Report the lines of the material that carry the string "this".
○ ○ ○ ○ ○
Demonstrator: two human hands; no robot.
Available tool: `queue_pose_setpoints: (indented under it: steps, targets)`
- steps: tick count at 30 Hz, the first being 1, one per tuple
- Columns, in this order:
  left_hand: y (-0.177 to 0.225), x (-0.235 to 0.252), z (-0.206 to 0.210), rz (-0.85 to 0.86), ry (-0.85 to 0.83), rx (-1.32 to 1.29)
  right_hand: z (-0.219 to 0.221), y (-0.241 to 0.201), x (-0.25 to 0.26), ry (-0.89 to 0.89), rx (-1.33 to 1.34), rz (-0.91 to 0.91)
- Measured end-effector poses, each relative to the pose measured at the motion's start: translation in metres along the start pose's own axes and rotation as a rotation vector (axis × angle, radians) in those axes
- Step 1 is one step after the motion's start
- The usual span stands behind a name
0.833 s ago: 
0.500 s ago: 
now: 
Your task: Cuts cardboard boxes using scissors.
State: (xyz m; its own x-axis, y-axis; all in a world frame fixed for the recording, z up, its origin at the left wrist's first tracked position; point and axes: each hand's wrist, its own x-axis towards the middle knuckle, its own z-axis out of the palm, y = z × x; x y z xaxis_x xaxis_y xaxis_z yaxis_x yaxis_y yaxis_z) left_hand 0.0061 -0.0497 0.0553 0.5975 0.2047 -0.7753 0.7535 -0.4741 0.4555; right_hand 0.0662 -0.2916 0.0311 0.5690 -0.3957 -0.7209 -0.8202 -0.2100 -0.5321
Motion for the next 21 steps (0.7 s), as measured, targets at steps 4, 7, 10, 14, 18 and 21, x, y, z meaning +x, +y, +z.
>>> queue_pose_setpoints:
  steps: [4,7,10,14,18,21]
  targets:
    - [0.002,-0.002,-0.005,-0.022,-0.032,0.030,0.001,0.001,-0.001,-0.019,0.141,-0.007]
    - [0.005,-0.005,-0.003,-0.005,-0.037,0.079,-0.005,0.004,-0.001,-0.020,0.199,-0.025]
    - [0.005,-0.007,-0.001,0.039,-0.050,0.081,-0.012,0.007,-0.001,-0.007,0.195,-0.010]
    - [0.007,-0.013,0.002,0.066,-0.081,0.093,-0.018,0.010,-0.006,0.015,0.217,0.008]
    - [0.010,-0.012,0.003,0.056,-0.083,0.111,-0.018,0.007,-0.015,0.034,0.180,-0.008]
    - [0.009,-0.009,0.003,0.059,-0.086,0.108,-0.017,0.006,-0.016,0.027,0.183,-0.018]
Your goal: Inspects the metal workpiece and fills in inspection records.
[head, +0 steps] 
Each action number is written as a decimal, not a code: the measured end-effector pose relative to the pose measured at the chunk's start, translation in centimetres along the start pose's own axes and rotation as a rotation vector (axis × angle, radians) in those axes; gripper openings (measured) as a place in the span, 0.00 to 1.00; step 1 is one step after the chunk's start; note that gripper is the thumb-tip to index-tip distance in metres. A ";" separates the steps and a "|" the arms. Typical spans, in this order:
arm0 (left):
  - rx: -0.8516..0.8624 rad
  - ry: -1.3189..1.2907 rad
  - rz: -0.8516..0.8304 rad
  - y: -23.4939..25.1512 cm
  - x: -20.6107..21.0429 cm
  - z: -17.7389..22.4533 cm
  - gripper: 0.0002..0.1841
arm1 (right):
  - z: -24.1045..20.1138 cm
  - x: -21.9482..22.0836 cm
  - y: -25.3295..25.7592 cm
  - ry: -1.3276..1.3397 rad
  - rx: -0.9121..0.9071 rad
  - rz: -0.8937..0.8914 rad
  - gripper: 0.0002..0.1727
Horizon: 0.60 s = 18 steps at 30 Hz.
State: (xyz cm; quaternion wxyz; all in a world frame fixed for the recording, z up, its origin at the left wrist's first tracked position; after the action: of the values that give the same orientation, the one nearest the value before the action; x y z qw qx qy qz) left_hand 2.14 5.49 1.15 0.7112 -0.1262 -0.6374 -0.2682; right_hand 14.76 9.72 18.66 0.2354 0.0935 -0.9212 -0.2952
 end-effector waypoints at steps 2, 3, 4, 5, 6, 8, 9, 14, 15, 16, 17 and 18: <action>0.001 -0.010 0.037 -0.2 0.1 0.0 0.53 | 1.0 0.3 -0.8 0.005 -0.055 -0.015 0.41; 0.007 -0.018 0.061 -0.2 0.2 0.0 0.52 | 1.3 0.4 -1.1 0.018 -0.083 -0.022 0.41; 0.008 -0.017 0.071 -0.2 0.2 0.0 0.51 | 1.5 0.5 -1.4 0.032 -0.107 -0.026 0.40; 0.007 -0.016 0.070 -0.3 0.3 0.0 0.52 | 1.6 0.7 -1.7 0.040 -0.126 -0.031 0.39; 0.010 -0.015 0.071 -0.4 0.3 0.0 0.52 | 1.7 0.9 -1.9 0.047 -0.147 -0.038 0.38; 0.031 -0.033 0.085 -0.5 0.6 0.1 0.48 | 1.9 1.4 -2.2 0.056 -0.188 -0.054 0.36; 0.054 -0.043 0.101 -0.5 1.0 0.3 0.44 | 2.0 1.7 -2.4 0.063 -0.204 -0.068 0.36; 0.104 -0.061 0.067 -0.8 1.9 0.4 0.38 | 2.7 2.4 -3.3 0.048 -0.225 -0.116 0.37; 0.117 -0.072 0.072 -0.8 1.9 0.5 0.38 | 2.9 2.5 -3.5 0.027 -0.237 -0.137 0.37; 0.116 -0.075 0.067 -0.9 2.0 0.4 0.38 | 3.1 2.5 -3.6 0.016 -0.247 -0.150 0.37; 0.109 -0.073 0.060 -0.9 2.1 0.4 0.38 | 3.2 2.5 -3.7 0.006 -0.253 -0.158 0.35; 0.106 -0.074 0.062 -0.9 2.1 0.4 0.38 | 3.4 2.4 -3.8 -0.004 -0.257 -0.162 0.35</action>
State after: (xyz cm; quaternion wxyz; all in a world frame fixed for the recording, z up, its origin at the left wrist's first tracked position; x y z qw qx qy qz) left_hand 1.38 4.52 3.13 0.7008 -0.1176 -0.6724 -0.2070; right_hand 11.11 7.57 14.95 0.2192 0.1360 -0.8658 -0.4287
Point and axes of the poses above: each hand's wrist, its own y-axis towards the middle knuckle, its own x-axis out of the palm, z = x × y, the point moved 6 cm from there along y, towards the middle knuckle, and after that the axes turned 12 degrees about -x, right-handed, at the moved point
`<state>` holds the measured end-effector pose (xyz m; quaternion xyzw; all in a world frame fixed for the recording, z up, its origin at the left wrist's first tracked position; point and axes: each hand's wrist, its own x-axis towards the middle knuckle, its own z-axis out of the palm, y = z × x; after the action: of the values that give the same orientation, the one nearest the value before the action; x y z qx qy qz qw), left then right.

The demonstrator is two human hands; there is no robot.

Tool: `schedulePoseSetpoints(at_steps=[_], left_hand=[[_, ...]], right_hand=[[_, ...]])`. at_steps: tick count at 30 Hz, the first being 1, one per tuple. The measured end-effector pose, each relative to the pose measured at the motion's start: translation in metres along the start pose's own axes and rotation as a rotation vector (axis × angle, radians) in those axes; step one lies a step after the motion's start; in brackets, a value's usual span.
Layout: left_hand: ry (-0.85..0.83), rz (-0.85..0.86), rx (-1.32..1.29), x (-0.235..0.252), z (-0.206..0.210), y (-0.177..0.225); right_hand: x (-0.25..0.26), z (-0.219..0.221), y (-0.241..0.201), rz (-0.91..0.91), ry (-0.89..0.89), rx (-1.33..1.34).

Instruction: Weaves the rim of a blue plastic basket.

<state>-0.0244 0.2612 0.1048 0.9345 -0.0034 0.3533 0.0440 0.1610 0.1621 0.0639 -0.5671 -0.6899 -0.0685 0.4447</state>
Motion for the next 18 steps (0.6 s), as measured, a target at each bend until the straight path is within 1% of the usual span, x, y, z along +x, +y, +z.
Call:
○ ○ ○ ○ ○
> [YOUR SOLUTION]
- Columns, in this order:
Each action number is written as a decimal, not a code: the measured end-effector pose relative to the pose measured at the chunk's start, translation in centimetres along the start pose's own axes and rotation as a rotation vector (axis × angle, radians) in those axes; gripper openings (measured) as a place in the span, 0.00 to 1.00; step 1 is one step after the chunk's start; note that gripper is the thumb-tip to index-tip distance in metres. A ";" separates the steps and a "|" the arms. Typical spans, in this order:

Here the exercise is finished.